### To do
Return every record exactly as it appears. Leave nothing out.

### Source material
-----

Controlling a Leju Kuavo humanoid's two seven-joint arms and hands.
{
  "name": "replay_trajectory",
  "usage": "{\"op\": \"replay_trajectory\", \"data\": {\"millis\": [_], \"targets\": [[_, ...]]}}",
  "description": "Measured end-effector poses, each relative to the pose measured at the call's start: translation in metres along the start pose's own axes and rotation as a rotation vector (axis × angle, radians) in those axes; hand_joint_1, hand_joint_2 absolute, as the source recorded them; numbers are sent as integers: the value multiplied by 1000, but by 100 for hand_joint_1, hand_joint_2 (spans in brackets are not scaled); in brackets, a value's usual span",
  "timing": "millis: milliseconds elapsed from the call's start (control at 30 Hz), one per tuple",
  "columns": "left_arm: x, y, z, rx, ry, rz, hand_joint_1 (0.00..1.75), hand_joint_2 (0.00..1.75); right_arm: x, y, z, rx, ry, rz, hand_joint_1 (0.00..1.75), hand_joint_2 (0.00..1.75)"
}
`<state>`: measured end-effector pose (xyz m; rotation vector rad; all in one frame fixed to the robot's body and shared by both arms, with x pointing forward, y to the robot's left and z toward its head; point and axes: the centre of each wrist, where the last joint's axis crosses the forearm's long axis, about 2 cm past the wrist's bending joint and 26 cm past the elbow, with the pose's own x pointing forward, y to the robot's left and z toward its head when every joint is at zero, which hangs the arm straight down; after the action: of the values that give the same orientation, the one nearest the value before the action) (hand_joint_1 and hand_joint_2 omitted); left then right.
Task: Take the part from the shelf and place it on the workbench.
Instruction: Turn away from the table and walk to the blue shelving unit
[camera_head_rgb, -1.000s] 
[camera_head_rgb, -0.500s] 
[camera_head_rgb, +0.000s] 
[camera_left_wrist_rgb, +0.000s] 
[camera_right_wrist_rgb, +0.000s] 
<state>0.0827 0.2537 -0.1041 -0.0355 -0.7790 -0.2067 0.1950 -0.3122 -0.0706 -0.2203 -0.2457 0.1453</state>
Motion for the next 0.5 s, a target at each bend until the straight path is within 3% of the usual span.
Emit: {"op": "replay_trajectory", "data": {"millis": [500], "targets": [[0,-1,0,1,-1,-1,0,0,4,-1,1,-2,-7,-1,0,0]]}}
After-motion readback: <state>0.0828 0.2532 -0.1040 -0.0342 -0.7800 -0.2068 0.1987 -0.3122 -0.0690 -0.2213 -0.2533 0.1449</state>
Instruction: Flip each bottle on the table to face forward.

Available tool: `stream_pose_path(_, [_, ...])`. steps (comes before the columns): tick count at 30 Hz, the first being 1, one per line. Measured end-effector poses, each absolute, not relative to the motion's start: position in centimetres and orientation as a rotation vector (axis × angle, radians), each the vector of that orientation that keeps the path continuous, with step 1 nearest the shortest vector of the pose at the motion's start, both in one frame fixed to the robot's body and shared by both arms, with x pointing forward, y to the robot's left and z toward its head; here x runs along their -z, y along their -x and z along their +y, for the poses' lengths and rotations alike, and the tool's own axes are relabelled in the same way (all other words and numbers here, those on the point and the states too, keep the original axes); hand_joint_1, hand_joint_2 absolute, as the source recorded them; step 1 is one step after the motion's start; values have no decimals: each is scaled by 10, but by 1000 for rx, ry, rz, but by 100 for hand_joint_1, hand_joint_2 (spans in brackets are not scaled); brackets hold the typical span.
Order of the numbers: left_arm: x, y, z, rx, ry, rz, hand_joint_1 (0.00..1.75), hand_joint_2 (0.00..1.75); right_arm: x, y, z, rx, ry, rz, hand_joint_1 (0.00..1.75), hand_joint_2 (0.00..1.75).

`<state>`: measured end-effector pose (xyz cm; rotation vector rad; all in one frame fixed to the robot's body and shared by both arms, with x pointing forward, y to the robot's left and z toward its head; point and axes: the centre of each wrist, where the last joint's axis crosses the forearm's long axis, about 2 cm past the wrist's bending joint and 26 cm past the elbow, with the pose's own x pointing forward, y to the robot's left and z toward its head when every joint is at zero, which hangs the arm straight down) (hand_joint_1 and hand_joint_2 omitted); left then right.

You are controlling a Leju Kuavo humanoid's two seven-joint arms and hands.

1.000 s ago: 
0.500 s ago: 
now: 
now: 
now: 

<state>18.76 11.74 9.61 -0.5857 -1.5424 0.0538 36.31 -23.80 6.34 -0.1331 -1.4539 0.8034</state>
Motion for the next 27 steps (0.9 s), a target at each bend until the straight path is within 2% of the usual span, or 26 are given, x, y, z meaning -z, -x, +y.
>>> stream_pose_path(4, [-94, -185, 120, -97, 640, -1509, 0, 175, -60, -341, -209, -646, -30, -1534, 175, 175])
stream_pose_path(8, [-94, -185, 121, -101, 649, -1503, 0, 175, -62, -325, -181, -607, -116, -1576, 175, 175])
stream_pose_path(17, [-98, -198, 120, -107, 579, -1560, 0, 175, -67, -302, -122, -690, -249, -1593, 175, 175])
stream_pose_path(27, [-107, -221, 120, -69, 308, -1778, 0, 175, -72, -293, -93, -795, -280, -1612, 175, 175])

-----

### Answer section
Controlling a Leju Kuavo humanoid's two seven-joint arms and hands.
{
  "name": "replay_trajectory",
  "usage": "{\"op\": \"replay_trajectory\", \"data\": {\"millis\": [_], \"targets\": [[_, ...]]}}",
  "description": "Measured end-effector poses, each relative to the pose measured at the call's start: translation in metres along the start pose's own axes and rotation as a rotation vector (axis × angle, radians) in those axes; hand_joint_1, hand_joint_2 absolute, as the source recorded them; numbers are sent as integers: the value multiplied by 1000, but by 100 for hand_joint_1, hand_joint_2 (spans in brackets are not scaled); in brackets, a value's usual span",
  "timing": "millis: milliseconds elapsed from the call's start (control at 30 Hz), one per tuple",
  "columns": "left_arm: x, y, z, rx, ry, rz, hand_joint_1 (0.00..1.75), hand_joint_2 (0.00..1.75); right_arm: x, y, z, rx, ry, rz, hand_joint_1 (0.00..1.75), hand_joint_2 (0.00..1.75)"
}
`<state>`: measured end-effector pose (xyz m; rotation vector rad; all in one frame fixed to the robot's body and shared by both arms, with x pointing forward, y to the robot's left and z toward its head; point and axes: the centre of each wrist, where the last joint's axis crosses the forearm's long axis, about 2 cm past the wrist's bending joint and 26 cm past the elbow, with the pose's own x pointing forward, y to the robot's left and z toward its head when every joint is at zero, which hangs the arm straight down; after the action: of the values that give the same orientation, the one nearest the value before the action) (hand_joint_1 and hand_joint_2 omitted); left then right.
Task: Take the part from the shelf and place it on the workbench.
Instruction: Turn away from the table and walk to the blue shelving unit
[camera_head_rgb, -1.000s] 
[camera_head_rgb, -0.500s] 
[camera_head_rgb, +0.000s] 
[camera_left_wrist_rgb, +0.000s] 
[camera_right_wrist_rgb, +0.000s] 
<state>0.0827 0.2537 -0.1041 -0.0355 -0.7790 -0.2067 0.1950 -0.3122 -0.0706 -0.2203 -0.2457 0.1453</state>
Motion for the next 0.5 s, a target at each bend until the straight path is within 3% of the usual span.
Emit: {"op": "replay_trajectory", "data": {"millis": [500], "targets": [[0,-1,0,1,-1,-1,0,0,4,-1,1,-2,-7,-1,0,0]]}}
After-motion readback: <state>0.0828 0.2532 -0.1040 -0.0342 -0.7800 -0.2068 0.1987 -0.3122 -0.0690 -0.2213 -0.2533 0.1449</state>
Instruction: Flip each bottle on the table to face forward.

Available tool: `stream_pose_path(_, [_, ...])`. steps (comes before the columns): tick count at 30 Hz, the first being 1, one per line. Measured end-effector poses, each absolute, not relative to the motion's start: position in centimetres and orientation as a rotation vector (axis × angle, radians), each the vector of that orientation that keeps the path continuous, with step 1 nearest the shortest vector of the pose at the motion's start, both in one frame fixed to the robot's body and shared by both arms, with x pointing forward, y to the robot's left and z toward its head; here x runs along their -z, y along their -x and z along their +y, for the poses' lengths and rotations alike, and the tool's own axes are relabelled in the same way (all other words and numbers here, those on the point and the states too, keep the original axes); hand_joint_1, hand_joint_2 absolute, as the source recorded them; step 1 is one step after the motion's start; values have no decimals: each is scaled by 10, but by 1000 for rx, ry, rz, but by 100 for hand_joint_1, hand_joint_2 (spans in brackets are not scaled); brackets hold the typical span.
Order of the numbers: left_arm: x, y, z, rx, ry, rz, hand_joint_1 (0.00..1.75), hand_joint_2 (0.00..1.75); right_arm: x, y, z, rx, ry, rz, hand_joint_1 (0.00..1.75), hand_joint_2 (0.00..1.75).

`<state>`: measured end-effector pose (xyz cm; rotation vector rad; all in one frame fixed to the robot's body and shared by both arms, with x pointing forward, y to the robot's left and z toward its head; point and axes: the centre of each wrist, where the last joint's axis crosses the forearm's long axis, about 2 cm past the wrist's bending joint and 26 cm past the elbow, with the pose's own x pointing forward, y to the robot's left and z toward its head when every joint is at zero, which hangs the arm straight down) (hand_joint_1 and hand_joint_2 omitted); left then right.

You are controlling a Leju Kuavo humanoid's two seven-joint arms and hands.

1.000 s ago: 
0.500 s ago: 
now: 
now: 
now: 

<state>18.76 11.74 9.61 -0.5857 -1.5424 0.0538 36.31 -23.80 6.34 -0.1331 -1.4539 0.8034</state>
Motion for the next 27 steps (0.9 s), a target at each bend until the straight path is within 2% of the usual span, or 26 are given, x, y, z meaning -z, -x, +y.
>>> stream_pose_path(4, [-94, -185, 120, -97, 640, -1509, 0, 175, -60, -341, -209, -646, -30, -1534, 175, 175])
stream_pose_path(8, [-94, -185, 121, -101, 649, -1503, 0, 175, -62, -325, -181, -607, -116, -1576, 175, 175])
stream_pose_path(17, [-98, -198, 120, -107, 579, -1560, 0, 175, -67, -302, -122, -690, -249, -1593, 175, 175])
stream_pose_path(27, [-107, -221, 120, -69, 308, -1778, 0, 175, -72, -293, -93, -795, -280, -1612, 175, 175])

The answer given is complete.